# Task brief:
If a line in the records below contains the word "right", copy it out.

(Data items)
____________________

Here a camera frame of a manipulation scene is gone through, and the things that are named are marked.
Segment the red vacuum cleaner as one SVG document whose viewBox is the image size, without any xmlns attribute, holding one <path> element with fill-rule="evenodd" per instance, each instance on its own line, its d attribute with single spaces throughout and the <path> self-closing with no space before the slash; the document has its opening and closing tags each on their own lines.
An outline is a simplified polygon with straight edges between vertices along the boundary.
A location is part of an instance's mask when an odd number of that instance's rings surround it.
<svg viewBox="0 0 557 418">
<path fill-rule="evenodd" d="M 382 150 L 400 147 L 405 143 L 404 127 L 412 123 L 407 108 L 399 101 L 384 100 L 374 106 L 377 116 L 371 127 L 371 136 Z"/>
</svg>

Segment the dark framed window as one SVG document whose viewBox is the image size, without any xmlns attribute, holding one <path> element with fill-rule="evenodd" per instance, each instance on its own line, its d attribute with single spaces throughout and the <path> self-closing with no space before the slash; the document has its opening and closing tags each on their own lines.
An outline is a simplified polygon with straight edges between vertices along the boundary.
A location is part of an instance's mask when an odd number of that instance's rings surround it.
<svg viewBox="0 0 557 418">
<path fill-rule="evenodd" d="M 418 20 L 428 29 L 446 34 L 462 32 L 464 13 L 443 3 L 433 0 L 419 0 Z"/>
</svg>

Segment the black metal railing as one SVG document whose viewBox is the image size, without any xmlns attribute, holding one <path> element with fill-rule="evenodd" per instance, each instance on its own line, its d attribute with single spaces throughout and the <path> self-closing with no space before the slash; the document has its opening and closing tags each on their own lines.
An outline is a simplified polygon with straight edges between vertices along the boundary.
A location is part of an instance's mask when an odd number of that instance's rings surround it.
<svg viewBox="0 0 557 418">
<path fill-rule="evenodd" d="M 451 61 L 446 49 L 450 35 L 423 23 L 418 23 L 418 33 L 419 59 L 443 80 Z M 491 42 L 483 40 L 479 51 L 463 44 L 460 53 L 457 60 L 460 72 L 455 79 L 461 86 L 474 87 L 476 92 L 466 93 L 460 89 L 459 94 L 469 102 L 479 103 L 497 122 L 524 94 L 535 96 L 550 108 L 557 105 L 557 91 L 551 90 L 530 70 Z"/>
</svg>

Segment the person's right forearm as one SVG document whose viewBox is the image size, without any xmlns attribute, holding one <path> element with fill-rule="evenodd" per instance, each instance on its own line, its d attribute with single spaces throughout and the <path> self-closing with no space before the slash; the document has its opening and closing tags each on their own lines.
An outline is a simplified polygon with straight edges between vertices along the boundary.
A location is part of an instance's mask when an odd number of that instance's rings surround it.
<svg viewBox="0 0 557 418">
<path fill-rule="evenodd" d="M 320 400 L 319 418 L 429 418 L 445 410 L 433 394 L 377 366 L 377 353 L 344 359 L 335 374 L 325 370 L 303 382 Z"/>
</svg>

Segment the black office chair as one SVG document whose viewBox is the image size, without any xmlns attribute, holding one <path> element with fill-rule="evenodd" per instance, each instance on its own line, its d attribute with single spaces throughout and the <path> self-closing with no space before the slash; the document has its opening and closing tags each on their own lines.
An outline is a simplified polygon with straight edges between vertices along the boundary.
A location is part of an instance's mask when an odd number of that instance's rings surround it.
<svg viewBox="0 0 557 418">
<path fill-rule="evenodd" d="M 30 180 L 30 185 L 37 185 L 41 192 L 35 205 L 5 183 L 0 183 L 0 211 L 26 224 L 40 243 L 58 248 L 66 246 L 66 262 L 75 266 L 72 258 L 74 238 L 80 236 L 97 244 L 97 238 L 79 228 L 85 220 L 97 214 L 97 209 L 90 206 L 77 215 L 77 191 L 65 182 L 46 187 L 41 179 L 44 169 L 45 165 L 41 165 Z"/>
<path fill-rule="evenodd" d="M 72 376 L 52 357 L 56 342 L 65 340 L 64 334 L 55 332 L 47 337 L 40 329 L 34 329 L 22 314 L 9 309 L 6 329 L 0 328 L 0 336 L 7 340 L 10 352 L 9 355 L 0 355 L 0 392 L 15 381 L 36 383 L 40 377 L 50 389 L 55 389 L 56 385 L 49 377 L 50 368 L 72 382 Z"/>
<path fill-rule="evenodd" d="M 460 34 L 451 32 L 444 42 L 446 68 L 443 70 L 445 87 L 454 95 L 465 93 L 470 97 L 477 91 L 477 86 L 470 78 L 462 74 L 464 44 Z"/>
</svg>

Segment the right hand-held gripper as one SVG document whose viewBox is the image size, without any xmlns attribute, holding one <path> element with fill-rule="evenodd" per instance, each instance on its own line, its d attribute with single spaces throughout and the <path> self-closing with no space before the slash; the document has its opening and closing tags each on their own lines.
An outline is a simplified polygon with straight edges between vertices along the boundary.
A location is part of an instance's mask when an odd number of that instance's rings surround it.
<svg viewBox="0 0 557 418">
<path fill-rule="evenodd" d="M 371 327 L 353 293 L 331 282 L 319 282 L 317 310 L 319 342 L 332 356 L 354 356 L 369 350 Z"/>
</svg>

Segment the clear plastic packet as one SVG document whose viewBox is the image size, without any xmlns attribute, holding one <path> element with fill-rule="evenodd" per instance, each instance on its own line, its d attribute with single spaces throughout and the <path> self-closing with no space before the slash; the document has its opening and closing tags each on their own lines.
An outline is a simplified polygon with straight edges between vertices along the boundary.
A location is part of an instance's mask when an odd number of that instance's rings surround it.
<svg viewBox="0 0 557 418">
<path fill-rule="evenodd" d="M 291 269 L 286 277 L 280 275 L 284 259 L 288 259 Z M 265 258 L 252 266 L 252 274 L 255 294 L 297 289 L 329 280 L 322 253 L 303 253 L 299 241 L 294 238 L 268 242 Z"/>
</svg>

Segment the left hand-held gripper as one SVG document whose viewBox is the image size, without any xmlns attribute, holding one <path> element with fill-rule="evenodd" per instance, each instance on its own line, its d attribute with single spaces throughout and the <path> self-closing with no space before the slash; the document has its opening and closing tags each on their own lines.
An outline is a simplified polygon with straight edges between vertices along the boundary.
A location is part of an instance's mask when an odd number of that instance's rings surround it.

____________________

# Task output:
Segment the person's right forearm as one SVG document whose viewBox is the image size, without any xmlns attribute, holding one <path> element with fill-rule="evenodd" per instance, each instance on its own line, its d attribute with single spaces throughout and the <path> self-closing with no space before the slash; the document has its opening and closing tags each on their own lines.
Segment the right hand-held gripper as one SVG document whose viewBox is the image size, without any xmlns attribute, holding one <path> element with fill-rule="evenodd" per instance, each instance on its own line, its d attribute with single spaces throughout and the <path> self-closing with no space before the slash; the document has its opening and closing tags each on their own lines.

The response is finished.